Among the records below, find each line containing the word "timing" and copy it.

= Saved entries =
============

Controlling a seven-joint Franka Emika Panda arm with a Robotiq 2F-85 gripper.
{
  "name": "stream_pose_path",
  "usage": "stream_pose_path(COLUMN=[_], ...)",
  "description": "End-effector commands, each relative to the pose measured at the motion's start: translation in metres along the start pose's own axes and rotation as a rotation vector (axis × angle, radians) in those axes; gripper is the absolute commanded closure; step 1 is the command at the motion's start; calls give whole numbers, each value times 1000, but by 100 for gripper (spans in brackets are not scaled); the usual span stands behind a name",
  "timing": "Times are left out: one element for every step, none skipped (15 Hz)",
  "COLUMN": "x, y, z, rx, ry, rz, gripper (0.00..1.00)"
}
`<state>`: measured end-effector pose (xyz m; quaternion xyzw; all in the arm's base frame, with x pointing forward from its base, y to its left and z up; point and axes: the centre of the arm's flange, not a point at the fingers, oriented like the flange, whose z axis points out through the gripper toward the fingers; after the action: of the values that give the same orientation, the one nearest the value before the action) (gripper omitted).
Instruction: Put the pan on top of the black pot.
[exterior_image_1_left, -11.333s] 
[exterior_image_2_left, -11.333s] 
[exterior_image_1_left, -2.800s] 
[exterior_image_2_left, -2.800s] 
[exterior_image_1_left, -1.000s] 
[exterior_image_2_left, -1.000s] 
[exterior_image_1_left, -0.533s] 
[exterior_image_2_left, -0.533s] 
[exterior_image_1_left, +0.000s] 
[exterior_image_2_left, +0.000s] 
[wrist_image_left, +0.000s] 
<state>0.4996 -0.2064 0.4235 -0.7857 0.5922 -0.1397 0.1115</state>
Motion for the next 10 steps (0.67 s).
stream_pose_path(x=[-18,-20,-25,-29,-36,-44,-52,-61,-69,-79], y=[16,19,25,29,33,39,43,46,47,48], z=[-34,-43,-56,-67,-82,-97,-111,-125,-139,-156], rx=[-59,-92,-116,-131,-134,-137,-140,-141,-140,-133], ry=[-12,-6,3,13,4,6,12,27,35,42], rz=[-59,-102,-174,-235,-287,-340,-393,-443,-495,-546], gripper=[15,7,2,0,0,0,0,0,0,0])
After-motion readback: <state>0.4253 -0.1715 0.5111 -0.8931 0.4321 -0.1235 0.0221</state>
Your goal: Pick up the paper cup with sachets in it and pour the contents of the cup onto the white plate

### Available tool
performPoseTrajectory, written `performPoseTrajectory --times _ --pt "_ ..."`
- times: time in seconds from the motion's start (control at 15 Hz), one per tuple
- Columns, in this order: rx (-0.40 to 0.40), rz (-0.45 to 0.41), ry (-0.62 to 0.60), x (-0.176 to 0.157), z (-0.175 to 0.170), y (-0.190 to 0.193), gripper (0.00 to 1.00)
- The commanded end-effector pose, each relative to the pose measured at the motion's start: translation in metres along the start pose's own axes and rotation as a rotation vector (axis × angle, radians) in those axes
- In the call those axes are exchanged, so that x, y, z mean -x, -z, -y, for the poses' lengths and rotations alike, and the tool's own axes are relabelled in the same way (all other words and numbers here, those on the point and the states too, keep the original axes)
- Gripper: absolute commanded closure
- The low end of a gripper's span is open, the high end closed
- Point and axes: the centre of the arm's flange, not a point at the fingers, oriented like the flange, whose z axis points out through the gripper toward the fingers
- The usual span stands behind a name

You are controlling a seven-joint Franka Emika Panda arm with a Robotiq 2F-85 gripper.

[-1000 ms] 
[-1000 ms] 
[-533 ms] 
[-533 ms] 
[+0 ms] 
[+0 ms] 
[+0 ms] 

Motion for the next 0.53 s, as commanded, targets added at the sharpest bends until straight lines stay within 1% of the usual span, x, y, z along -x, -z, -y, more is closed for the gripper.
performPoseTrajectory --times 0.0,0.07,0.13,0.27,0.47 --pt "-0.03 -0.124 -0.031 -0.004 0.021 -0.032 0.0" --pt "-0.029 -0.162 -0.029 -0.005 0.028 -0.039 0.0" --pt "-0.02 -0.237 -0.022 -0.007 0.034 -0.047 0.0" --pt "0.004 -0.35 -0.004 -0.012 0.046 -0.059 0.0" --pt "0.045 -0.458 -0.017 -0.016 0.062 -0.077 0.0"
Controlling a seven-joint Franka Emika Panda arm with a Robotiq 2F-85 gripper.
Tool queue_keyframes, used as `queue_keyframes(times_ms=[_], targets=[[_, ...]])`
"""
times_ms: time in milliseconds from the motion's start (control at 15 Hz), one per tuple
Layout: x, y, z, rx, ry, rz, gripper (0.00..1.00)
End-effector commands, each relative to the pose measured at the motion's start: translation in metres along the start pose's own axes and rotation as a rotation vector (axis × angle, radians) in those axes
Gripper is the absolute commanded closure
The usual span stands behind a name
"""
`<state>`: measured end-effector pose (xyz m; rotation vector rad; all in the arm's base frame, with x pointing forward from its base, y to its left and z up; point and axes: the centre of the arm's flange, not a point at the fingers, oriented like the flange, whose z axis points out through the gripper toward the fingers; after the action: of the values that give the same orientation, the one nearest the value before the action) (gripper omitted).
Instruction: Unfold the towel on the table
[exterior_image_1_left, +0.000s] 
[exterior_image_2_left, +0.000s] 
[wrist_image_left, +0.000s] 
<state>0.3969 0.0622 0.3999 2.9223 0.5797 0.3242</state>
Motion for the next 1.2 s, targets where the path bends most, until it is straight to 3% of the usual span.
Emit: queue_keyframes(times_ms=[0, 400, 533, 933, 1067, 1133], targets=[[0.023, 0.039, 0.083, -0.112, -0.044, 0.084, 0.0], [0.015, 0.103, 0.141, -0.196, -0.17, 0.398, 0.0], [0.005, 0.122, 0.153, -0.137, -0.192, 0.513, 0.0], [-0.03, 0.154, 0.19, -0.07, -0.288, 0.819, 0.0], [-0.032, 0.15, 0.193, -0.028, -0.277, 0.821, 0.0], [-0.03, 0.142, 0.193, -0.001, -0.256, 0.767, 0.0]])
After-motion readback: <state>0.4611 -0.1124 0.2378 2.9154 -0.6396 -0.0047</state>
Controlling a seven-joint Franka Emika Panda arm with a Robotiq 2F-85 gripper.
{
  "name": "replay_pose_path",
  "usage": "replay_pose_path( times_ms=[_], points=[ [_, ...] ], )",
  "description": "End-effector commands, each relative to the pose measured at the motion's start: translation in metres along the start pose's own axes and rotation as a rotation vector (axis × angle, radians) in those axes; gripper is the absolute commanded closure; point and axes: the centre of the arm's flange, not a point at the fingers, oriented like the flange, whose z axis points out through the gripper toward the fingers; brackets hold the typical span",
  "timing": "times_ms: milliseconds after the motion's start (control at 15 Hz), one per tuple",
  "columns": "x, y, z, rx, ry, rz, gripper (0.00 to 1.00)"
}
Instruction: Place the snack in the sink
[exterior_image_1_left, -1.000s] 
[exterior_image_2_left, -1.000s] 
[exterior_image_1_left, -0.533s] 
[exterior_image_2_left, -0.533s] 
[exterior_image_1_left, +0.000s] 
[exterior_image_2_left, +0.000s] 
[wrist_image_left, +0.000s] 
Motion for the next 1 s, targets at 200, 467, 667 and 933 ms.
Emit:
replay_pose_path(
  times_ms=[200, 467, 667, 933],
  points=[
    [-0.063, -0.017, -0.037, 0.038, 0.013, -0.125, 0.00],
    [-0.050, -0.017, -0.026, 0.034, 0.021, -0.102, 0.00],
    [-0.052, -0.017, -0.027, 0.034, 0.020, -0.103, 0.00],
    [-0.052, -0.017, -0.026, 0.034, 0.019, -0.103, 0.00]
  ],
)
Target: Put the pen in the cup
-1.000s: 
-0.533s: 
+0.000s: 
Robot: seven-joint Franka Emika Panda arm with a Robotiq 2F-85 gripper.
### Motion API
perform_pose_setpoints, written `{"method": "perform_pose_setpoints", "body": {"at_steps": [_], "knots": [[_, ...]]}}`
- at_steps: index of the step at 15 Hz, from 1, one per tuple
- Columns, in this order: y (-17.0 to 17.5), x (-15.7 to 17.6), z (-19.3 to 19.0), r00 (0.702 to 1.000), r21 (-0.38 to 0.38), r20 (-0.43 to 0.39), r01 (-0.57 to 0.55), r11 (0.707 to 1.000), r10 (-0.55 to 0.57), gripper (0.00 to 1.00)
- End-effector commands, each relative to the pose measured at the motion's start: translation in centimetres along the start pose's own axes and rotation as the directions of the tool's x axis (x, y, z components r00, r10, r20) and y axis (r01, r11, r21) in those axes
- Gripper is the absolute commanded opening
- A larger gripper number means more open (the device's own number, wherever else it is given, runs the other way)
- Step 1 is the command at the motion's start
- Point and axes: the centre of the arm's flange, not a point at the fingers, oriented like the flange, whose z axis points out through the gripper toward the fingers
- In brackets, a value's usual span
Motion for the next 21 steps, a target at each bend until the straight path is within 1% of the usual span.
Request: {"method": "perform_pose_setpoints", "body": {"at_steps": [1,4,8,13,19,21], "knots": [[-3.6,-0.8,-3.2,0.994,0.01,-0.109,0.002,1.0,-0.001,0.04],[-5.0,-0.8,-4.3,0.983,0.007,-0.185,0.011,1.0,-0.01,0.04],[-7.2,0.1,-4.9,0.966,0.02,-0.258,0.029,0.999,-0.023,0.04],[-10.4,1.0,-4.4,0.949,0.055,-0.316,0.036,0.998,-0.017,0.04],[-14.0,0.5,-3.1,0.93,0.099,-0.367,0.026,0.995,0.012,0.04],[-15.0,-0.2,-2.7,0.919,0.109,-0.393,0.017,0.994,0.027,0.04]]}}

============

= TASK ANSWER =
  "timing": "Times are left out: one element for every step, none skipped (15 Hz)",
  "timing": "times_ms: milliseconds after the motion's start (control at 15 Hz), one per tuple",

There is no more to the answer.